His countrymen had enough of Ceausescu. On December 16, 1989 the residents of Timisoara demonstrated against him. This began the spark to ignite the entire country.

Protest and fighting brought the country to chaos. Romania was the only Eastern European country during this time that toppled their government in a “bloody” revolution. And where was the leader when all this was happening? Ceausescu was in Iran, securing the safety of his money.

He had gone to visit the newly elected President, Akbar Hashemi Rasfanjani, who was the head of the private, Tehran Bank. Ceausescu trusted his billion dollars worth of gold in this bank, rather than in Swiss banks because he wasn’t sure of Swiss secrecy laws. Rasfanjani kept Ceausescu’s gold secret and near him.

Photo of Akbar Hashemi Rafsanjani meeting with Ceausescu
Akbar Hashemi Rafsanjani meeting with Ceausescu in Tehran on December 18, 1989

During the two days that Ceausescu was in Tehran on December 18 and 19, 1989, he had left his wife, Elena, in charge of a revolution that was blazing in Timisoara. Once he returned home to Bucharest on December 21, he tried to quiet the protestors at Presidential Square, but thousands continued to demonstrate against him.

On December 22, he tried to speak to the crowds again, but they answered by throwing stones. Ceausescu had his Minister of Defense, shot, because the General had ordered the Army not to shoot the dissidents. Ceausescu then ordered a counter attack by his special “Killer Commandoes,” comprised of Iranian Revolutionary Guards that Rafsanjani had given him as a gift when he left Tehran. That afternoon, Ceausescu and Elena, had their personal helicopter take them from the roof of the Central Committee building and fly them to safety. Instead, they landed in the countryside, were taken into a car, and captured. Escorting them was their friend, Ion Iliescu, who was more Gorbachev’s “trusted” friend from university days. Iliescu became the next President of Romania.

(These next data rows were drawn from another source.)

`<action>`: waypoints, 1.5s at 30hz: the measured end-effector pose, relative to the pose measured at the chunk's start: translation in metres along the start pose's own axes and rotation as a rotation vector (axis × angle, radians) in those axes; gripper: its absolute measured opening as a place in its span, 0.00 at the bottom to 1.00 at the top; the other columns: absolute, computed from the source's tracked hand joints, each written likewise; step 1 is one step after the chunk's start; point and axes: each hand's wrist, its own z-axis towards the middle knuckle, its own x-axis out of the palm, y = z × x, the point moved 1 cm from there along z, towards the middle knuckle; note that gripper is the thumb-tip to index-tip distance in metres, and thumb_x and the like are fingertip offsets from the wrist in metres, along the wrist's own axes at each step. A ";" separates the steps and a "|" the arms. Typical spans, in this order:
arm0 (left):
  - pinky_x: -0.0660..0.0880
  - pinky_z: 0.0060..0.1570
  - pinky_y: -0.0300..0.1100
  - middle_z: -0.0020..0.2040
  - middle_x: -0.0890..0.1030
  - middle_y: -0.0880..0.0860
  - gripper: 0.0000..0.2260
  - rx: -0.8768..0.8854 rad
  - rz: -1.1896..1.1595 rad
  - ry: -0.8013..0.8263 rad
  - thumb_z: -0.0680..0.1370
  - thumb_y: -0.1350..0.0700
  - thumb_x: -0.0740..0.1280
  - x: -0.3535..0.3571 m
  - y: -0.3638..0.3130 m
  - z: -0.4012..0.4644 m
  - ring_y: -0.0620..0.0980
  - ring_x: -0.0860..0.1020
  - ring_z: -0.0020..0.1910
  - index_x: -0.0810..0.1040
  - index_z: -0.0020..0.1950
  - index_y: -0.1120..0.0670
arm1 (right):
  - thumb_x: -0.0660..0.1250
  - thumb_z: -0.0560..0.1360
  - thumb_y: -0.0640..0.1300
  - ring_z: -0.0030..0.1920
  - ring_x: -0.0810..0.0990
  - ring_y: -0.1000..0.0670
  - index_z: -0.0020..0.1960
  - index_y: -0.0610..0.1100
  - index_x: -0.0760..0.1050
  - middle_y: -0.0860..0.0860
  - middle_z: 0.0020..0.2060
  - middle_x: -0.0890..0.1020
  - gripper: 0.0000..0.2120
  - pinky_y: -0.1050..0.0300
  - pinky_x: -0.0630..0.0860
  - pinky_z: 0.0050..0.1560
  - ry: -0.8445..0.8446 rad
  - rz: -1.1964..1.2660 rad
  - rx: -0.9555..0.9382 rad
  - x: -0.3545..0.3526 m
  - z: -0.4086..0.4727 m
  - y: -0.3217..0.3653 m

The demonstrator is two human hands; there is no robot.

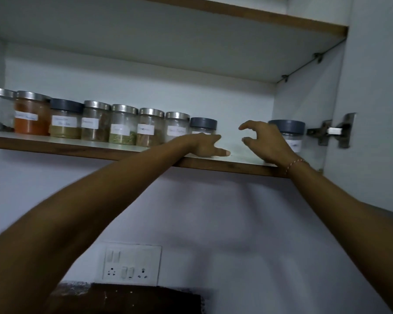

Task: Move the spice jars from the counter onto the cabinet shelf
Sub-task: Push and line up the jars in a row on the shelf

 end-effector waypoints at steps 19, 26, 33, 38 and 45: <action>0.57 0.70 0.44 0.77 0.53 0.54 0.38 0.173 -0.523 0.107 0.78 0.56 0.63 0.027 -0.106 0.029 0.55 0.56 0.75 0.37 0.75 0.55 | 0.65 0.73 0.42 0.60 0.74 0.37 0.74 0.35 0.46 0.37 0.62 0.73 0.38 0.49 0.72 0.55 -0.026 -0.098 0.514 -0.020 -0.039 -0.047; 0.56 0.71 0.44 0.78 0.50 0.53 0.34 0.099 -0.509 0.124 0.80 0.55 0.59 0.026 -0.100 0.038 0.54 0.54 0.76 0.38 0.76 0.54 | 0.63 0.75 0.38 0.61 0.73 0.38 0.74 0.38 0.46 0.36 0.62 0.72 0.35 0.47 0.71 0.58 0.094 0.024 0.598 -0.014 -0.018 -0.062; 0.60 0.66 0.42 0.78 0.50 0.53 0.33 0.034 -0.465 0.164 0.78 0.59 0.57 0.018 -0.070 0.045 0.53 0.54 0.76 0.40 0.76 0.55 | 0.58 0.76 0.34 0.62 0.72 0.40 0.74 0.41 0.52 0.38 0.64 0.71 0.28 0.52 0.70 0.57 0.248 0.120 0.490 -0.007 0.001 -0.069; 0.64 0.59 0.42 0.76 0.58 0.53 0.24 -0.016 -0.447 0.156 0.79 0.57 0.56 0.013 -0.050 0.049 0.52 0.60 0.73 0.54 0.75 0.56 | 0.59 0.74 0.29 0.64 0.70 0.41 0.74 0.43 0.50 0.40 0.66 0.70 0.33 0.51 0.71 0.59 0.393 0.227 0.469 0.001 0.011 -0.067; 0.63 0.65 0.44 0.76 0.56 0.52 0.28 -0.113 -0.447 0.183 0.77 0.58 0.60 0.007 -0.026 0.056 0.53 0.57 0.74 0.52 0.75 0.54 | 0.62 0.75 0.34 0.69 0.65 0.40 0.76 0.45 0.37 0.39 0.71 0.64 0.41 0.45 0.66 0.69 0.575 0.155 0.442 0.019 0.029 -0.059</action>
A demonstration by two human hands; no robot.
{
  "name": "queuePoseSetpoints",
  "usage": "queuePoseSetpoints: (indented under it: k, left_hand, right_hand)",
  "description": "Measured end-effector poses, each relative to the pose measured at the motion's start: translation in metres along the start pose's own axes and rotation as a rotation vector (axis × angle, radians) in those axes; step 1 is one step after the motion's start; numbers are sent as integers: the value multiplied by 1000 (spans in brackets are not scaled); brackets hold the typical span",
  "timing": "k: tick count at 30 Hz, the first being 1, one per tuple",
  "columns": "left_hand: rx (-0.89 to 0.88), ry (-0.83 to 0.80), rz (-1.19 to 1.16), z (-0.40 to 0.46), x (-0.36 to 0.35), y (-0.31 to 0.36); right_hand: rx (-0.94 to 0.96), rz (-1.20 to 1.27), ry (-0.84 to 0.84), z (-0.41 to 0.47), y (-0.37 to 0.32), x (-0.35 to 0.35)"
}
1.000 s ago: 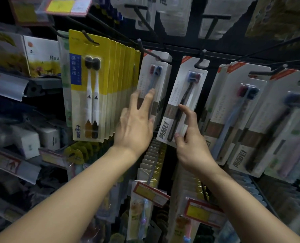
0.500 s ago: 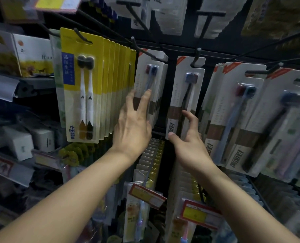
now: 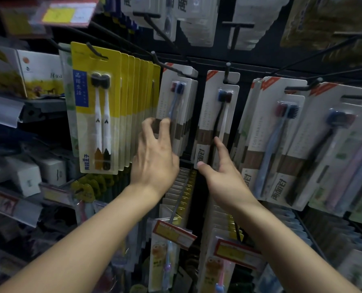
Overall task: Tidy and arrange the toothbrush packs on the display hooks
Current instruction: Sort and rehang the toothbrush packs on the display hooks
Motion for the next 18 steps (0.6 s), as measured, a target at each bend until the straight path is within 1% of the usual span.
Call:
queuePoseSetpoints:
  k: [11,18]
  left_hand:
    - [31,-21,29,-11,15,12]
    - [-4,-47,3,-23,24,25]
  right_hand:
    - [-61,-14,-6,-11,-5,-5]
    - [-64,67,-52,-23,-12,-6]
Point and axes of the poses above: each hand's wrist, its own z-axis towards the middle knuckle, its own x-axis out of the back of the hand, y = z × x, the point moved 4 cm from there along z, towards the middle knuckle, and after that the axes turned 10 degrees about -y, right-handed, at the moved point
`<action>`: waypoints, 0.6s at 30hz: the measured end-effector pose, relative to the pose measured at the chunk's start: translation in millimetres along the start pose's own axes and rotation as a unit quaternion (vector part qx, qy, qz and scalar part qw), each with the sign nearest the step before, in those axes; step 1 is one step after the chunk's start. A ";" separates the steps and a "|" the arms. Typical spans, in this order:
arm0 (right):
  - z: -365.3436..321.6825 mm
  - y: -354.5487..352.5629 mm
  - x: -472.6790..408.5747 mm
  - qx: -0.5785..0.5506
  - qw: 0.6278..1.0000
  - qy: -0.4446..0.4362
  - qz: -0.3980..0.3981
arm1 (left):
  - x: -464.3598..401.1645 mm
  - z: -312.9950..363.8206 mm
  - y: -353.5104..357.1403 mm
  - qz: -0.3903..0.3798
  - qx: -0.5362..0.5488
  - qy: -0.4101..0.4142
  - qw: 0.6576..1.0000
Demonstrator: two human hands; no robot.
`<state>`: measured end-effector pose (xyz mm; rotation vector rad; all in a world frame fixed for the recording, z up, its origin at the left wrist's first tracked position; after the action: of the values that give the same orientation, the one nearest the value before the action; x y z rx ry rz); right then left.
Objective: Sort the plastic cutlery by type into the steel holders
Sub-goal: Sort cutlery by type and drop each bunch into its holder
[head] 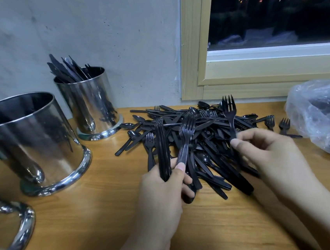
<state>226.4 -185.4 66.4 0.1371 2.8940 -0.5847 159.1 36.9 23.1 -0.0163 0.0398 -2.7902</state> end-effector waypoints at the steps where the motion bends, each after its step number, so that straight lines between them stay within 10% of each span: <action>1: -2.5 11.3 6.8 -0.037 0.999 0.015 -0.028 | 0.9 0.7 0.4 0.001 0.002 -0.003 1.000; 9: -3.5 67.4 36.7 -0.234 0.957 0.111 -0.131 | 8.3 13.3 8.2 -0.040 -0.039 0.015 0.998; 18: -10.1 59.1 36.0 -0.135 0.982 0.061 -0.119 | 8.9 9.8 16.9 -0.094 -0.015 0.006 0.995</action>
<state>196.9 -125.2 46.2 -0.2223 3.0975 -0.2179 156.8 17.7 32.5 -0.0104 0.0870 -2.9782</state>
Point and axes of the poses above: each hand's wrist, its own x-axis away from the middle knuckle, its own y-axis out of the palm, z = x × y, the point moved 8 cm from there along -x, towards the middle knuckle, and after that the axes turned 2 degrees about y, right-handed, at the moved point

On December 25, the Ceausescus were tried by an improvised military tribunal in the town of Tirgoviste. The irony of history is that Tirgoviste was where Ceausescu had built a nuclear reactor center to flaunt his glory. They were found guilty of genocide and Crimes against Humanity, and were quickly executed before a firing squad.

The speed of the trial and the execution were orchestrated by a group of Ceausescu’s inner circle friends who had turned into his enemies, overnight. They knew first hand how important it was to quiet the man who knew all their secrets of twenty-four years.